Quarantine invalid records

When you want to preserve dropped records for investigation rather than silently discarding them, use a quarantine pattern. Route rows that fail validation to a separate streaming table by using two flows: one that drops invalid rows from the main table and a second that writes only the invalid rows to a quarantine table. This lets you investigate, fix, and reprocess bad data without contaminating your clean dataset.

For a detailed example of the quarantine pattern, see Expectation recommendations and advanced patterns.

For more information about expectations, see Manage data quality with pipeline expectations.

Parameterize your pipelines

Pipelines have default catalog and schema settings, so code that reads and writes within the same catalog and schema works across environments without any parameters.

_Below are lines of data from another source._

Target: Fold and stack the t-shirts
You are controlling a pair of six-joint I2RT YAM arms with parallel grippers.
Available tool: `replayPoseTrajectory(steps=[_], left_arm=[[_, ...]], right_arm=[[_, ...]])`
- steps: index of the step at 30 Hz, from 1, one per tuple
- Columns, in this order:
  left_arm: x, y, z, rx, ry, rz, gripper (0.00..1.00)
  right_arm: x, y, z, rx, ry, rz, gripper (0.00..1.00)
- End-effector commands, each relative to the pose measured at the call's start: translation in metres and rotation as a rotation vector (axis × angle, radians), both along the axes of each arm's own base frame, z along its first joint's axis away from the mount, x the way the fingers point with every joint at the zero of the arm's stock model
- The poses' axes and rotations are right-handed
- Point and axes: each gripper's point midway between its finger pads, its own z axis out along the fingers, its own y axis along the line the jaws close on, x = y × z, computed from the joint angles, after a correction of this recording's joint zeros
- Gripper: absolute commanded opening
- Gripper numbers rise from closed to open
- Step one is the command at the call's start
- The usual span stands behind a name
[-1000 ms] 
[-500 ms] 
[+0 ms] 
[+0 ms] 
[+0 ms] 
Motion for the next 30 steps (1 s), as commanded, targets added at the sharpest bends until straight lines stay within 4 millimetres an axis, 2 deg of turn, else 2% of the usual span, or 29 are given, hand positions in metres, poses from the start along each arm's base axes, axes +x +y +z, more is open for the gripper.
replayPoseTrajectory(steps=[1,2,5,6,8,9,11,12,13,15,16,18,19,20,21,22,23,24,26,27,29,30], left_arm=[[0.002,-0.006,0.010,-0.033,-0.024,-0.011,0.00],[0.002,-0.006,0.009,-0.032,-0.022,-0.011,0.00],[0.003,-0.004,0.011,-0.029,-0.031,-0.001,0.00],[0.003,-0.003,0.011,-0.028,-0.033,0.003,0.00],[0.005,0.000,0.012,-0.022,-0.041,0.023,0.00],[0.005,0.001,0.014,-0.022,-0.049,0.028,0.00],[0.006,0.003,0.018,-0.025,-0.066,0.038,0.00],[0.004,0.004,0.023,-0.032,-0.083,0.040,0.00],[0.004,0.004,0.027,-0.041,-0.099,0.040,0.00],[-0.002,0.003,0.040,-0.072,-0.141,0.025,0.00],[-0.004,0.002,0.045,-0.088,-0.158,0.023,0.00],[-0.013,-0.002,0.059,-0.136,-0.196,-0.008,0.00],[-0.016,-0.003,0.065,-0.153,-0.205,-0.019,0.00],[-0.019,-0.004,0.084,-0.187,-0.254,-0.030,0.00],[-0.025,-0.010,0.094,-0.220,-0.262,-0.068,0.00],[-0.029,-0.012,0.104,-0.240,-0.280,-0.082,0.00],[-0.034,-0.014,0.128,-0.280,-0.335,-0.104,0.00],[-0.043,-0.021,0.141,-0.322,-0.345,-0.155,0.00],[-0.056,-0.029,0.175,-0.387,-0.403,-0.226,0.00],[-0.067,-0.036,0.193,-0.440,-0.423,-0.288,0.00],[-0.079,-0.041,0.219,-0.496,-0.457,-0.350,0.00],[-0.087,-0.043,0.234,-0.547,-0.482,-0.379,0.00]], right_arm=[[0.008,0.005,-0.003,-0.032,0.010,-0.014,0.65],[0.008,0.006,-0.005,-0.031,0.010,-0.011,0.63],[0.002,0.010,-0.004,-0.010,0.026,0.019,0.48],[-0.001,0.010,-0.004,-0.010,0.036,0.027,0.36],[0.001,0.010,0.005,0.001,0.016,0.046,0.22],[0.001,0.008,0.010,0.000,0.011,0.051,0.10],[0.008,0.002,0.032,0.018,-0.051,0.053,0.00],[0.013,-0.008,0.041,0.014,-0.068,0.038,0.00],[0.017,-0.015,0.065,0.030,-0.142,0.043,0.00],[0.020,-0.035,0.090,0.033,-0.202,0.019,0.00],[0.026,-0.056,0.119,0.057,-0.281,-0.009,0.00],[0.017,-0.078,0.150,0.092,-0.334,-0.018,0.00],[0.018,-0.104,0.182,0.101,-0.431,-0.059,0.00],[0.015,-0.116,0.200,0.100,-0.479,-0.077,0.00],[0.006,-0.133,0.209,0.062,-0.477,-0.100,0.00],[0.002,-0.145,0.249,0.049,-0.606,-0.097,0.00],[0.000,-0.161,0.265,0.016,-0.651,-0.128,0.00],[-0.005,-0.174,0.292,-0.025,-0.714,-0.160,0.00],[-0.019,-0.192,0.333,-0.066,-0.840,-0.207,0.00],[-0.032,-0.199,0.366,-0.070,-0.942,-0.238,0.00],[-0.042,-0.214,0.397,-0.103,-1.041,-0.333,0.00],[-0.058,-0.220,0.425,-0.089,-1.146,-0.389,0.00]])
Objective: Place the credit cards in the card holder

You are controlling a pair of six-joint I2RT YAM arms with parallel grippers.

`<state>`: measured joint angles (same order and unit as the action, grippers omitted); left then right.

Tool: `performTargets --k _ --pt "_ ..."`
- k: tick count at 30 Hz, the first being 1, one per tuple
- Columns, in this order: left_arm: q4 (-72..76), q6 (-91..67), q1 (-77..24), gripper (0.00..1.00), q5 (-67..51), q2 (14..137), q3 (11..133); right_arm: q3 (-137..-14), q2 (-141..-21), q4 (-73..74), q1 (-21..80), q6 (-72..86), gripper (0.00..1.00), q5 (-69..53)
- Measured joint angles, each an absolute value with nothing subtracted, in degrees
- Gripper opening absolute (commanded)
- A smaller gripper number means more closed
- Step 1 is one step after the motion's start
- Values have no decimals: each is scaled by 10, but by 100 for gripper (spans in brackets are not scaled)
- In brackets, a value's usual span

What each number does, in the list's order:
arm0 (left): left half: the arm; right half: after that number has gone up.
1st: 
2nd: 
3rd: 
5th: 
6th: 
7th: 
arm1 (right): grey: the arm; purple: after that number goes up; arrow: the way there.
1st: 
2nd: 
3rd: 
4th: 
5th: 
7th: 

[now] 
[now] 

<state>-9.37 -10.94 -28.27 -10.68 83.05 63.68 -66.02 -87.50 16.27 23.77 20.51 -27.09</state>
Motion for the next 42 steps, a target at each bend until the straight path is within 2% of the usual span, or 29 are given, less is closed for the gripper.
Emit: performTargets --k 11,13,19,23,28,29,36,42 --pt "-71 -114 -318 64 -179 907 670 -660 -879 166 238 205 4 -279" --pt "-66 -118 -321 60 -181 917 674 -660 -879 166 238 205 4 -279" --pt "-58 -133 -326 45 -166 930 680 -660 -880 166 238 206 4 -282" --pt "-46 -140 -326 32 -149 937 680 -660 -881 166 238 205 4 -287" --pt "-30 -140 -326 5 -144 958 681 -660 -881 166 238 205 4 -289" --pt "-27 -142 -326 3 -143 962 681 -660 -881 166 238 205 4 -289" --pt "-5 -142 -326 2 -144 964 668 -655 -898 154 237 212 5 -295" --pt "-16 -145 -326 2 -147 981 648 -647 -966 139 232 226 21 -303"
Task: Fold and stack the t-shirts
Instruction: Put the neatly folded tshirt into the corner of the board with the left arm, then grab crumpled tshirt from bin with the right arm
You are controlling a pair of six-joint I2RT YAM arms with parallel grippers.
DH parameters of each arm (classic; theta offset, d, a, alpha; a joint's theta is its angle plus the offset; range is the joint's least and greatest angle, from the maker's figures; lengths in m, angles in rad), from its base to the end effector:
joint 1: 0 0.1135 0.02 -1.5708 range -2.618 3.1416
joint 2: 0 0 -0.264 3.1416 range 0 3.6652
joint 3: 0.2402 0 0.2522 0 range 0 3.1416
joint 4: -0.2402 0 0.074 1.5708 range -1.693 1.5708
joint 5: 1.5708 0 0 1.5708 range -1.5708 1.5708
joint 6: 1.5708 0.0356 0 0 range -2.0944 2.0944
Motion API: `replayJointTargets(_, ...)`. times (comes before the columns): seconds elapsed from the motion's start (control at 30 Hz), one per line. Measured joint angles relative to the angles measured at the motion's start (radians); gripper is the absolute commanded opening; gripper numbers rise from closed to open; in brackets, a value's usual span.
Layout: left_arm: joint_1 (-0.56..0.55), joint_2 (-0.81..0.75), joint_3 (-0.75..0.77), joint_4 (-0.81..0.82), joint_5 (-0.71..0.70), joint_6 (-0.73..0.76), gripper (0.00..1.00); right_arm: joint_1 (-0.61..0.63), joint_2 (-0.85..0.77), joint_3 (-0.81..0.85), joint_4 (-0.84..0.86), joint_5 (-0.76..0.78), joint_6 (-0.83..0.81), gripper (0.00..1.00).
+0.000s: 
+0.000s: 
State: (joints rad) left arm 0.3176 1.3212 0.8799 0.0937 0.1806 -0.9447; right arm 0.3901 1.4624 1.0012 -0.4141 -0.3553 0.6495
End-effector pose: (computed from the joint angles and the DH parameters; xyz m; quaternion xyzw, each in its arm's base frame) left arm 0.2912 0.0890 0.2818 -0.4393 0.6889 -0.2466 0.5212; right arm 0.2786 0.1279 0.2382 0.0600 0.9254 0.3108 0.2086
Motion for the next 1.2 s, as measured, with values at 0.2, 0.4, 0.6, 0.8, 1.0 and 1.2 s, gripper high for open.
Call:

However, if your pipeline needs to reference a second catalog or schema — for example, reading from a shared source catalog that differs between development and production — avoid hardcoding those names directly in your source code. Instead, define them as pipeline configuration parameters (key-value pairs set in the pipeline settings) and reference them in your code. This lets a single codebase run correctly across environments by swapping the parameter values.

SQL
CREATE OR REFRESH MATERIALIZED VIEW transaction_summary AS
SELECT account_id, COUNT(txn_id) AS txn_count, SUM(amount) AS total_amount
FROM ${source_catalog}.sales.transactions
GROUP BY account_id;

For more information, see Use parameters with pipelines.

Choose the right pipeline mode for each environment

Development and production update modes

Pipelines run in either development or production update mode. Choose the mode that matches your goal.

In development mode, the pipeline reuses a long-running cluster across updates and doesn't retry on errors. This speeds up the iteration cycle when you're authoring and testing pipeline code because you get error details immediately without waiting for cluster restarts.

In production mode, the cluster shuts down promptly after each update completes, which reduces compute costs. The pipeline also applies escalating retries, including cluster restarts, to handle transient infrastructure failures automatically. Use production mode for all scheduled pipeline runs.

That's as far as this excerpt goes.